_Work item_:
Copy out the data below. Keep every word as it is.

_Available records_:
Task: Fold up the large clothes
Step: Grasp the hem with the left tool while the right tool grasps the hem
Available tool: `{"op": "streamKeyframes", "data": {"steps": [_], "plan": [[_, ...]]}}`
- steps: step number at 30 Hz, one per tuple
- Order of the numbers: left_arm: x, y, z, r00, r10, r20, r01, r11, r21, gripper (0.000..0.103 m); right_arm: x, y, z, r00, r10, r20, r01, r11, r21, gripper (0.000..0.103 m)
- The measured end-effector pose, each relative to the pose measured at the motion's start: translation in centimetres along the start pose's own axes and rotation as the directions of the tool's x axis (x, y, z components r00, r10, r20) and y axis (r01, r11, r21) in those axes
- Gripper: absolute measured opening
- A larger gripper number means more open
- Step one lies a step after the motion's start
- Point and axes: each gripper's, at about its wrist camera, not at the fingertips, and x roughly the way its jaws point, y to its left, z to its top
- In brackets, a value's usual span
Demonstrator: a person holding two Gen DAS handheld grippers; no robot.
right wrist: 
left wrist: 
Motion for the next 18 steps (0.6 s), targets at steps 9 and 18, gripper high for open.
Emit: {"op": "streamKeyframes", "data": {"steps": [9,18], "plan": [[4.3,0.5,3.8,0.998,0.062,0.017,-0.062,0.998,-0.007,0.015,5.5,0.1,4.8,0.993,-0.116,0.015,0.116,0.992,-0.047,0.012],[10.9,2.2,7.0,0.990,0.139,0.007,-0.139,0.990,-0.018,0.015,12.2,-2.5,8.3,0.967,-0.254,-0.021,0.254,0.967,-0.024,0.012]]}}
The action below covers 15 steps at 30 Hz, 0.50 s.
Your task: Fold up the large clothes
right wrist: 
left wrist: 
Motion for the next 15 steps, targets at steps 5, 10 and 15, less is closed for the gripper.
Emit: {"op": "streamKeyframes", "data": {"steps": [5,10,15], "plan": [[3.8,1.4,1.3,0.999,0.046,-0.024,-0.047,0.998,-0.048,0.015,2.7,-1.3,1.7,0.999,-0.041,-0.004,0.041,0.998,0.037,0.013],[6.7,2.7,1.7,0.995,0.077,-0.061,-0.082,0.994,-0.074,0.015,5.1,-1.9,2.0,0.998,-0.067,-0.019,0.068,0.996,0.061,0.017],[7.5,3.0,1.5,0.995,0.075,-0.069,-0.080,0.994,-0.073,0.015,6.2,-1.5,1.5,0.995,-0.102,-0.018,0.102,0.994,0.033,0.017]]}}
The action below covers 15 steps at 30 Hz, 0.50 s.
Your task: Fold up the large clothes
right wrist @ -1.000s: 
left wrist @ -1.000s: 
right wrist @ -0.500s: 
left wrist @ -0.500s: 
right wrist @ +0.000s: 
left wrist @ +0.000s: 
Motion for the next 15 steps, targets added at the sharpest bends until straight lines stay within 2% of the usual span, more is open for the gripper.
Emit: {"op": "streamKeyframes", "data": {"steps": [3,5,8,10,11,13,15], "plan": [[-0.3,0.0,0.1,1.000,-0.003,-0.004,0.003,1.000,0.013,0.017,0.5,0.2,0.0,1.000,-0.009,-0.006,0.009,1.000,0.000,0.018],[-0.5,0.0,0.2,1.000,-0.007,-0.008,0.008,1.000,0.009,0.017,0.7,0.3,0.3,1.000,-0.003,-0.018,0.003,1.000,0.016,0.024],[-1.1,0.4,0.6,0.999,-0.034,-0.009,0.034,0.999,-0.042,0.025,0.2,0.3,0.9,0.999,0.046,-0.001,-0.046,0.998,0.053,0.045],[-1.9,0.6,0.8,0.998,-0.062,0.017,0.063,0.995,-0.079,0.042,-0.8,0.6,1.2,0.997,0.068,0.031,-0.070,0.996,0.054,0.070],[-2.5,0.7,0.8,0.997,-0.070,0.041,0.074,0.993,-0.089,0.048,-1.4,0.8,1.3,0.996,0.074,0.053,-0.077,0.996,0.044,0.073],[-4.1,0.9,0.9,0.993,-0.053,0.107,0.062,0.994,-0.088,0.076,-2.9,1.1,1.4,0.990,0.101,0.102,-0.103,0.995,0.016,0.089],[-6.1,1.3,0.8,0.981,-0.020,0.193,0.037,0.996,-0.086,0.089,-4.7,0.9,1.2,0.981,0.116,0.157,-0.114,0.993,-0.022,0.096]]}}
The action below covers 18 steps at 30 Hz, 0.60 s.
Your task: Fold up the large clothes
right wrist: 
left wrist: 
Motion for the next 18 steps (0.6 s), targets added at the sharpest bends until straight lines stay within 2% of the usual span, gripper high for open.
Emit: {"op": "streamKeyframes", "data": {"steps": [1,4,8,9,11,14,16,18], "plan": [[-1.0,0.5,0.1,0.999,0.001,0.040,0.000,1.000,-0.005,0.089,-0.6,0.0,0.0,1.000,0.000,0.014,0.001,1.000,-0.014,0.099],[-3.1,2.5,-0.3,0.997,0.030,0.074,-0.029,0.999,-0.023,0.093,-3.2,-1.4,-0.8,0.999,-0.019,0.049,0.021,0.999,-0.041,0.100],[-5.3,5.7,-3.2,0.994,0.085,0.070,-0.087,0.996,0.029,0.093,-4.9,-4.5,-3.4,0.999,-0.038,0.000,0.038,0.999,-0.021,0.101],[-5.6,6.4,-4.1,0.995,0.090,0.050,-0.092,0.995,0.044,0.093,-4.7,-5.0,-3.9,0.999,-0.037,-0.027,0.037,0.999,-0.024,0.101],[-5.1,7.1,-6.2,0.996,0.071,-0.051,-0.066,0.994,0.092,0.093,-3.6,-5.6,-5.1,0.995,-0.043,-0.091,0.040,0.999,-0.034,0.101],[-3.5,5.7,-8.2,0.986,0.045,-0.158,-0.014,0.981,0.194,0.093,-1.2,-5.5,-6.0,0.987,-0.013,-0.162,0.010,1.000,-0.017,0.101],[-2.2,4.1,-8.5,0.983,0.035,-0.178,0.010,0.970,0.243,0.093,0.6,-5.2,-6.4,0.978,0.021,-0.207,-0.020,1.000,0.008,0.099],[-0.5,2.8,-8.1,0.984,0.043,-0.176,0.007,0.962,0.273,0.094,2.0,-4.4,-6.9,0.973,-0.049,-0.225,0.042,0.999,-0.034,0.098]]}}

_Exercise result_:
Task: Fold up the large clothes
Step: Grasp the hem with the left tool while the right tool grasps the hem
Available tool: `{"op": "streamKeyframes", "data": {"steps": [_], "plan": [[_, ...]]}}`
- steps: step number at 30 Hz, one per tuple
- Order of the numbers: left_arm: x, y, z, r00, r10, r20, r01, r11, r21, gripper (0.000..0.103 m); right_arm: x, y, z, r00, r10, r20, r01, r11, r21, gripper (0.000..0.103 m)
- The measured end-effector pose, each relative to the pose measured at the motion's start: translation in centimetres along the start pose's own axes and rotation as the directions of the tool's x axis (x, y, z components r00, r10, r20) and y axis (r01, r11, r21) in those axes
- Gripper: absolute measured opening
- A larger gripper number means more open
- Step one lies a step after the motion's start
- Point and axes: each gripper's, at about its wrist camera, not at the fingertips, and x roughly the way its jaws point, y to its left, z to its top
- In brackets, a value's usual span
Demonstrator: a person holding two Gen DAS handheld grippers; no robot.
right wrist: 
left wrist: 
Motion for the next 18 steps (0.6 s), targets at steps 9 and 18, gripper high for open.
Emit: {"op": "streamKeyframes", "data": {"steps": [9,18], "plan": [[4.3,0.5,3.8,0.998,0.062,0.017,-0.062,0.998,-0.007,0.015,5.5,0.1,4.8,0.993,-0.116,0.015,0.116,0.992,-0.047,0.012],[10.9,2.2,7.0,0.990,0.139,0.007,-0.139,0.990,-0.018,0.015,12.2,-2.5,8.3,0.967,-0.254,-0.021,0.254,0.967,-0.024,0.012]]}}
The action below covers 15 steps at 30 Hz, 0.50 s.
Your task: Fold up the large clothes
right wrist: 
left wrist: 
Motion for the next 15 steps, targets at steps 5, 10 and 15, less is closed for the gripper.
Emit: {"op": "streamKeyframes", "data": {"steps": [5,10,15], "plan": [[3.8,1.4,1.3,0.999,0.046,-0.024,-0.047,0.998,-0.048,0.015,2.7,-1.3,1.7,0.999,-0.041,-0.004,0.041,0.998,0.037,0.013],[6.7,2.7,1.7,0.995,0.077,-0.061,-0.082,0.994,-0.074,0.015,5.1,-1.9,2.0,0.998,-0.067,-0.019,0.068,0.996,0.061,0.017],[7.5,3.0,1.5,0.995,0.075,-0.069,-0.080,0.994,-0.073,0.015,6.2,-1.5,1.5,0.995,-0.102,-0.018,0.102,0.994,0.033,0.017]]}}
The action below covers 15 steps at 30 Hz, 0.50 s.
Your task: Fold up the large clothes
right wrist @ -1.000s: 
left wrist @ -1.000s: 
right wrist @ -0.500s: 
left wrist @ -0.500s: 
right wrist @ +0.000s: 
left wrist @ +0.000s: 
Motion for the next 15 steps, targets added at the sharpest bends until straight lines stay within 2% of the usual span, more is open for the gripper.
Emit: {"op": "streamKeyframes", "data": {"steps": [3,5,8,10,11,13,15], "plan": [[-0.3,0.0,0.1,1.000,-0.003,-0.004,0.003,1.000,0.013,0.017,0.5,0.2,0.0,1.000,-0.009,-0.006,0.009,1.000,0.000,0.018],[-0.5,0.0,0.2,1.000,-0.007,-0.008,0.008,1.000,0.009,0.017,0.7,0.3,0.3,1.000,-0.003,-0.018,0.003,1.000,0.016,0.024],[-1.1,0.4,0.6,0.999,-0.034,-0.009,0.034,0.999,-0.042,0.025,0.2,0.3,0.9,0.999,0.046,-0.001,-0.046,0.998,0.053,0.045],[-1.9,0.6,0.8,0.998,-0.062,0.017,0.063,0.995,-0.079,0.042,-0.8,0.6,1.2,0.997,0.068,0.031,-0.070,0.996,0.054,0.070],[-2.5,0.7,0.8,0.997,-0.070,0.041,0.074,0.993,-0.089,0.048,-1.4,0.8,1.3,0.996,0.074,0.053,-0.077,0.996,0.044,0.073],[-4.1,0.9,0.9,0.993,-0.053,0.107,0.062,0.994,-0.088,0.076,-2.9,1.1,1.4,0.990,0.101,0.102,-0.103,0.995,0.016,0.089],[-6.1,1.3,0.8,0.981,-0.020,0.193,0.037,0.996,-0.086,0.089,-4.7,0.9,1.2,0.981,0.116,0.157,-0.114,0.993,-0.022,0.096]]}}
The action below covers 18 steps at 30 Hz, 0.60 s.
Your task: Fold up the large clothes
right wrist: 
left wrist: 
Motion for the next 18 steps (0.6 s), targets added at the sharpest bends until straight lines stay within 2% of the usual span, gripper high for open.
Emit: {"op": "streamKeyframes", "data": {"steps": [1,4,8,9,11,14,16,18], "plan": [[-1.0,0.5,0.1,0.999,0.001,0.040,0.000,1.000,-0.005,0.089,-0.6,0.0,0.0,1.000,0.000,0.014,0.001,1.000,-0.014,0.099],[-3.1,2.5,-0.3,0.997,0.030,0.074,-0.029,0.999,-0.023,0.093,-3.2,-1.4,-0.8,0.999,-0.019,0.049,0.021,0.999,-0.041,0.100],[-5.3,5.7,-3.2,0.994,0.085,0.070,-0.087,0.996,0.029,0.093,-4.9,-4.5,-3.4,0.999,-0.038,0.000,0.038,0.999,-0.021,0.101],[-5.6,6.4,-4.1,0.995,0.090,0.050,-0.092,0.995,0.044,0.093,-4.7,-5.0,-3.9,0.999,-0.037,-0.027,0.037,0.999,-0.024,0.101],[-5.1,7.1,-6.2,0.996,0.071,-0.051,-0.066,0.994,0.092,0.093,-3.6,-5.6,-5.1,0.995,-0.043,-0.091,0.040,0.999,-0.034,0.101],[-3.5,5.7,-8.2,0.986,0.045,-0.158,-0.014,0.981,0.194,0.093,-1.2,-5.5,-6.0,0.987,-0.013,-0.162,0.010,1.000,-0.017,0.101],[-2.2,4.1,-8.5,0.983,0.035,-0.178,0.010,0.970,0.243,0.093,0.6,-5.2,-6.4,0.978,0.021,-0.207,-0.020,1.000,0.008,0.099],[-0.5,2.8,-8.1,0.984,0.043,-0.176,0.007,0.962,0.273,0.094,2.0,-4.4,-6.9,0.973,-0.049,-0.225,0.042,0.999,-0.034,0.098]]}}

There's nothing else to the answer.